LISTED RECORDS:
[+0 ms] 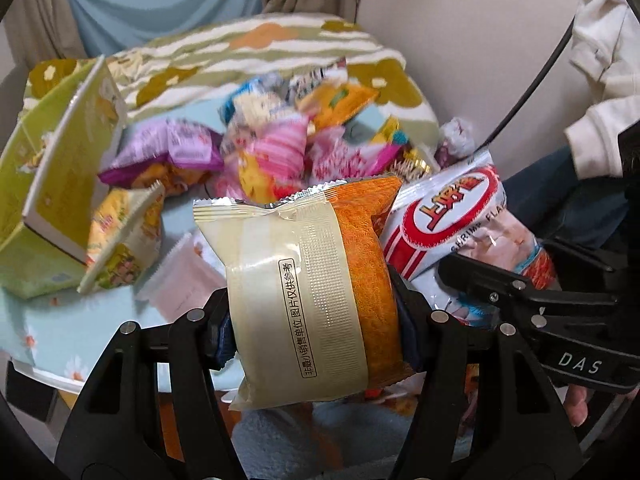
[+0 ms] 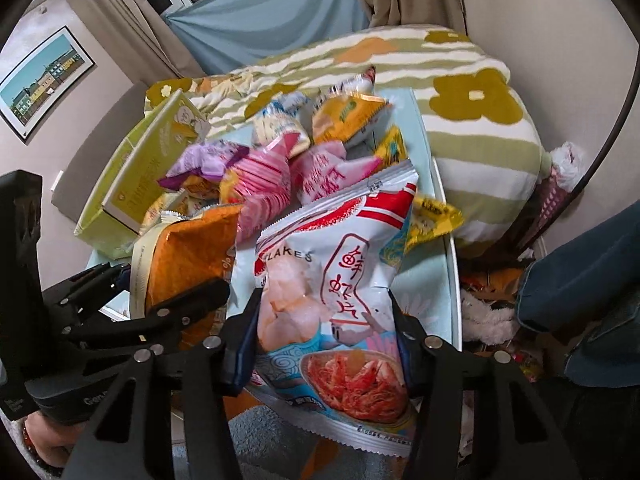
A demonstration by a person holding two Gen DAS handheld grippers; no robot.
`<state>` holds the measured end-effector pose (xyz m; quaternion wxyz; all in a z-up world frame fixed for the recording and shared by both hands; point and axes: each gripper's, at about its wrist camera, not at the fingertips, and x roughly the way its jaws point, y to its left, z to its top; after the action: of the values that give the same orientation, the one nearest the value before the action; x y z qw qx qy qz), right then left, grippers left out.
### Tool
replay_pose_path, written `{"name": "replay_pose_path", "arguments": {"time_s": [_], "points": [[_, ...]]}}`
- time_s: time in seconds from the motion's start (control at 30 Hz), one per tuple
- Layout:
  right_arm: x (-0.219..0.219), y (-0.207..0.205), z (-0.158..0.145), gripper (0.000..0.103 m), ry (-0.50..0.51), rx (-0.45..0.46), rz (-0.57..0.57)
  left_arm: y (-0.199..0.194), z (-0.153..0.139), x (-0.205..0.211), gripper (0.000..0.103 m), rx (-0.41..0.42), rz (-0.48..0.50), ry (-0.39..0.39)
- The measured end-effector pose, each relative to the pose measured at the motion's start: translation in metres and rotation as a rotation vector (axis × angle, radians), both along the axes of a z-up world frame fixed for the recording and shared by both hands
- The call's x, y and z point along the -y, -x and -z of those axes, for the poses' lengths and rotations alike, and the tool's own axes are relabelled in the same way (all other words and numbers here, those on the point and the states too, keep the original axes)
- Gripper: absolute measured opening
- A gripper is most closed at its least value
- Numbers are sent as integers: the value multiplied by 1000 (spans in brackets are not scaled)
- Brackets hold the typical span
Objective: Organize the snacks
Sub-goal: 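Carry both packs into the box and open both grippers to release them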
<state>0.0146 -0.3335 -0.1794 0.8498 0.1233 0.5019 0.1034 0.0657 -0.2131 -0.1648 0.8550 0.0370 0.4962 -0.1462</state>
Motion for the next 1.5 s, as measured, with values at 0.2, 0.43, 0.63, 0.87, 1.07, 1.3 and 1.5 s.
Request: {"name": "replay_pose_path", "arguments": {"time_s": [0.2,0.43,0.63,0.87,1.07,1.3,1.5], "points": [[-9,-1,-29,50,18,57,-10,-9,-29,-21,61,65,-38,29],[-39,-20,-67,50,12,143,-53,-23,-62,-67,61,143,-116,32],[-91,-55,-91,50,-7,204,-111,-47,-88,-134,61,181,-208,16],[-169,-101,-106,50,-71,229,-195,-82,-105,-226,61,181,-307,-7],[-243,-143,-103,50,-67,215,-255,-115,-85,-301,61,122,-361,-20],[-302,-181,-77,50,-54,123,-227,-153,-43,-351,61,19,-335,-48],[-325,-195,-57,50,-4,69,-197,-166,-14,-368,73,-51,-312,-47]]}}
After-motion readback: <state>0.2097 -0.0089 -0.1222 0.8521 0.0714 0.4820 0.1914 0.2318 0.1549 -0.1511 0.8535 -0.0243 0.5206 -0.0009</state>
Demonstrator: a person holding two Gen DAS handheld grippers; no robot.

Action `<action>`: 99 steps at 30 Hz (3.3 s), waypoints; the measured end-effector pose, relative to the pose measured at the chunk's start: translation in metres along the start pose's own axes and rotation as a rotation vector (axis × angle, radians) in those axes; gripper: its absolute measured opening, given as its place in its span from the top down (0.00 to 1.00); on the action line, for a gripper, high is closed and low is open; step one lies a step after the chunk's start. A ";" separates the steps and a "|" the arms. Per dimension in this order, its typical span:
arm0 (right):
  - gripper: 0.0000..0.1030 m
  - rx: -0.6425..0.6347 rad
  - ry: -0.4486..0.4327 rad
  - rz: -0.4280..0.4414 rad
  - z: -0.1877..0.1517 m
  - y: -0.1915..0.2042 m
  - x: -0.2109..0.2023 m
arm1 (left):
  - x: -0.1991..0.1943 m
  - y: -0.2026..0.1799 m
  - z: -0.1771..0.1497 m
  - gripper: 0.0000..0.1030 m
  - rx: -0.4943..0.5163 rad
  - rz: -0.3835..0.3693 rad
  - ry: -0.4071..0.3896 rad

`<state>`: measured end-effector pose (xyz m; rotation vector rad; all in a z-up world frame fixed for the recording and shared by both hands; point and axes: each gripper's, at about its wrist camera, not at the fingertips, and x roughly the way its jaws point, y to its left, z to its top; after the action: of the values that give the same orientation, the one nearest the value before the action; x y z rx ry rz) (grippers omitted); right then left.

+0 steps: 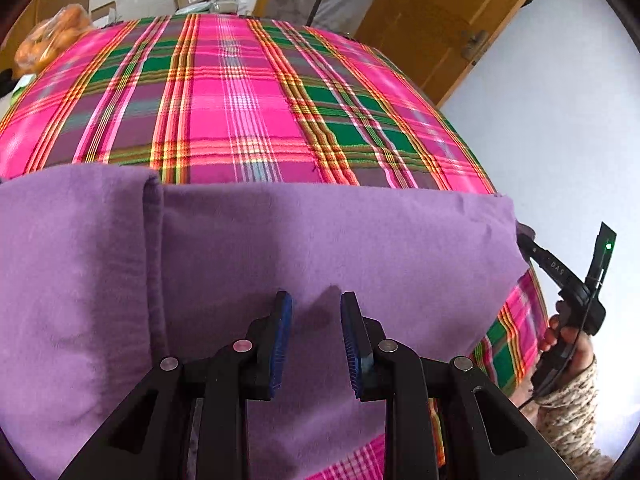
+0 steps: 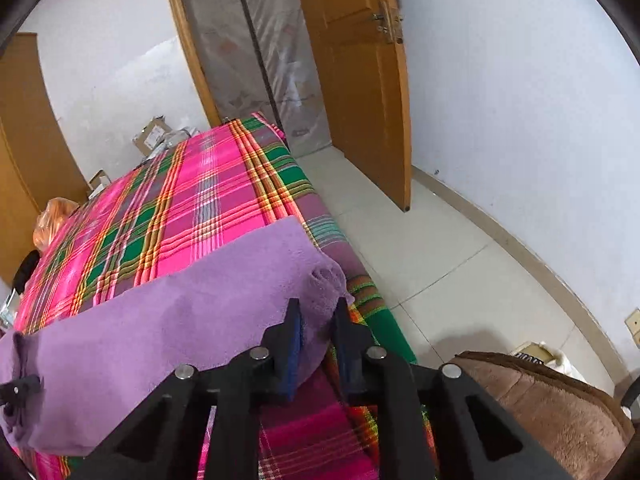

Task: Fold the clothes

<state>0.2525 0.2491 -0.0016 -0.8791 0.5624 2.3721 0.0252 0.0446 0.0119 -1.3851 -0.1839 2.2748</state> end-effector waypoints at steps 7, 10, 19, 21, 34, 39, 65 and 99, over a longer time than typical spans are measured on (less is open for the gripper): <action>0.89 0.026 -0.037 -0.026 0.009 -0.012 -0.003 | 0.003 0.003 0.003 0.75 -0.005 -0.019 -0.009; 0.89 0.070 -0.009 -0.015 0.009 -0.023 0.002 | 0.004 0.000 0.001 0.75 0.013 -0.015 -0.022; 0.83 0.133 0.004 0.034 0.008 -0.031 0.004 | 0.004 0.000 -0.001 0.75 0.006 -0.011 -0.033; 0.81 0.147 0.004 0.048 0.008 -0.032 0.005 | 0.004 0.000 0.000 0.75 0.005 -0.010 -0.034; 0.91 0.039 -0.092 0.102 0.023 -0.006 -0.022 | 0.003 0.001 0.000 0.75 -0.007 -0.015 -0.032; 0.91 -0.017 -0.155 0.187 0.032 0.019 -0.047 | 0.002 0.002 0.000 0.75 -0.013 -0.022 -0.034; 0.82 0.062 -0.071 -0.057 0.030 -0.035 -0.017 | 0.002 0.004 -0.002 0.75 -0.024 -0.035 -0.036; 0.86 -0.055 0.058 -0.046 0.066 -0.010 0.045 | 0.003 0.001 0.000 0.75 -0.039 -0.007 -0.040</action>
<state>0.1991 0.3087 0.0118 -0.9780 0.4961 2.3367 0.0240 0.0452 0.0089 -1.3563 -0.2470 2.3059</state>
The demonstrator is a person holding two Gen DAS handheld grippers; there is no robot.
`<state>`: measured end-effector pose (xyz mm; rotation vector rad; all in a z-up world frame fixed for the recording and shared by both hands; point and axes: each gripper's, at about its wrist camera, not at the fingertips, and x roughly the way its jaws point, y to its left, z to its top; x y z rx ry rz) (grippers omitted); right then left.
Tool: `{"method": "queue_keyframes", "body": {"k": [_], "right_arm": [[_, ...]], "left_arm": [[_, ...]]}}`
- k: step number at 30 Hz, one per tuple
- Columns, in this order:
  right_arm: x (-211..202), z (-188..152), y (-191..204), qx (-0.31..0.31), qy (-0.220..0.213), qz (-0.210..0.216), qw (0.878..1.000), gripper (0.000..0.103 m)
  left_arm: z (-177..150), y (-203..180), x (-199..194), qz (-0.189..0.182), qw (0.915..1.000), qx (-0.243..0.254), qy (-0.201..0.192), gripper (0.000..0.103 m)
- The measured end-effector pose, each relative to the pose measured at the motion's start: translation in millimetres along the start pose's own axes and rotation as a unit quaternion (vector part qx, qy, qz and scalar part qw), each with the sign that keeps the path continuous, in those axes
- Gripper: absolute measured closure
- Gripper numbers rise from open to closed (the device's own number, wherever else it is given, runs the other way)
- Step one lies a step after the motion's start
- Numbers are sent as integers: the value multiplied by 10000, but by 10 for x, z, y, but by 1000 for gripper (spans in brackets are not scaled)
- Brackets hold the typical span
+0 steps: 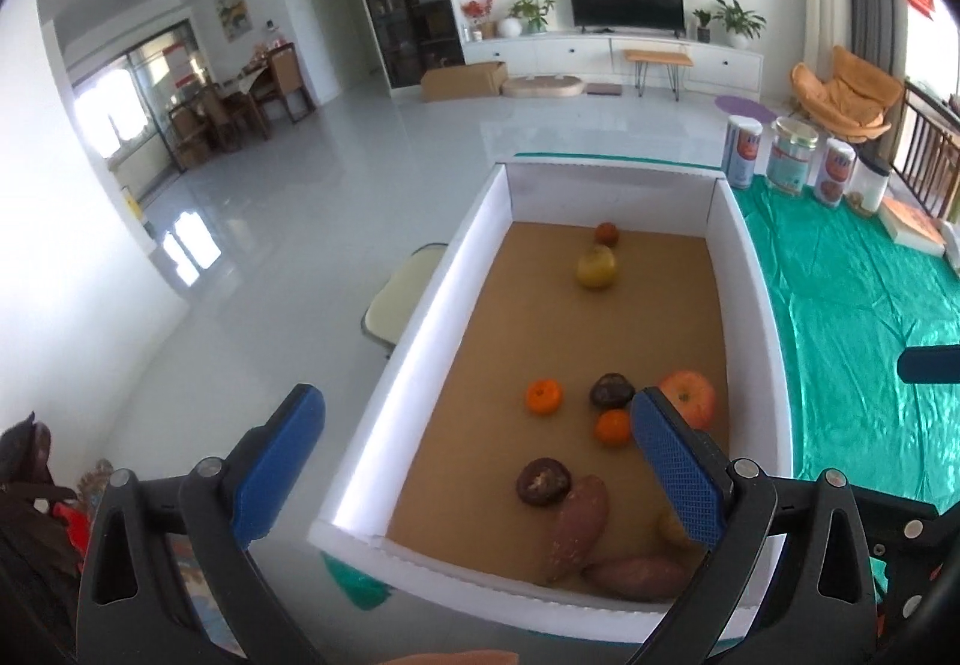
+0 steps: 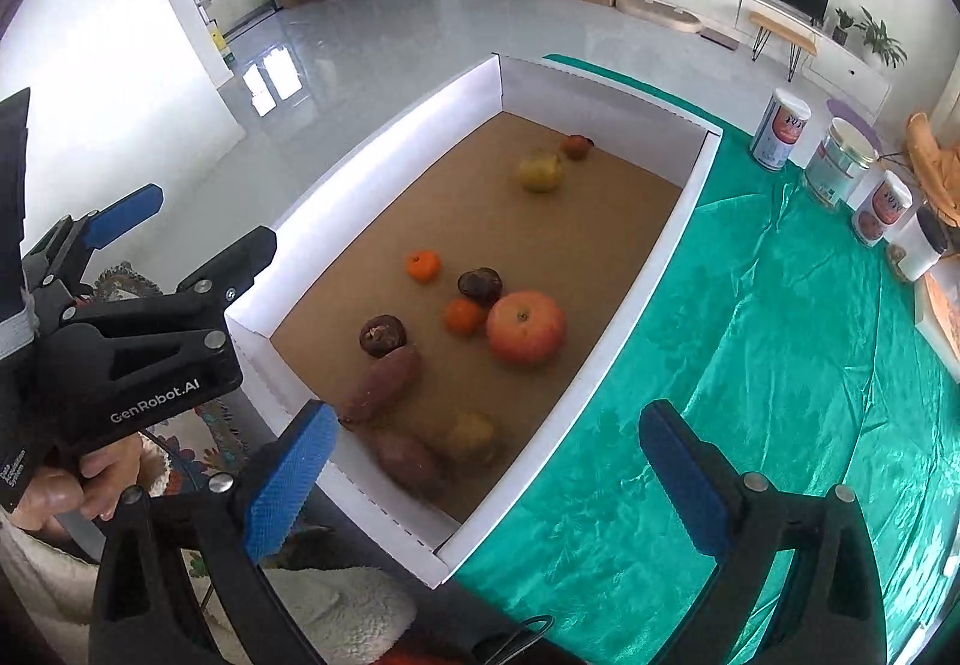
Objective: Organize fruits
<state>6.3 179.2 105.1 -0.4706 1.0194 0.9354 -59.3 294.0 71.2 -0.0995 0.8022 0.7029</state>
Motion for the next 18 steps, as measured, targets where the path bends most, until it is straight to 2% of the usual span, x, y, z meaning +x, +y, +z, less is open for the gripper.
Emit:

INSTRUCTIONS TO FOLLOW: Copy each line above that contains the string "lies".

PROBLEM SOLUTION:
Action `<action>`: 99 steps at 30 Hz (3.3 s), waypoints; the measured end-effector pose, relative to the pose measured at the chunk's start: translation in metres along the start pose's own axes and rotation as a rotation vector (axis × angle, radians) in those axes; gripper: its absolute measured opening, given as its place in its span from the top down (0.00 to 1.00); on the action line, for a gripper, high is closed and low is open; step one lies a step after the chunk's start. A ";" separates the steps and a "|" the arms. Per dimension in this order, its typical span:
- Step one lies a step after the motion's start

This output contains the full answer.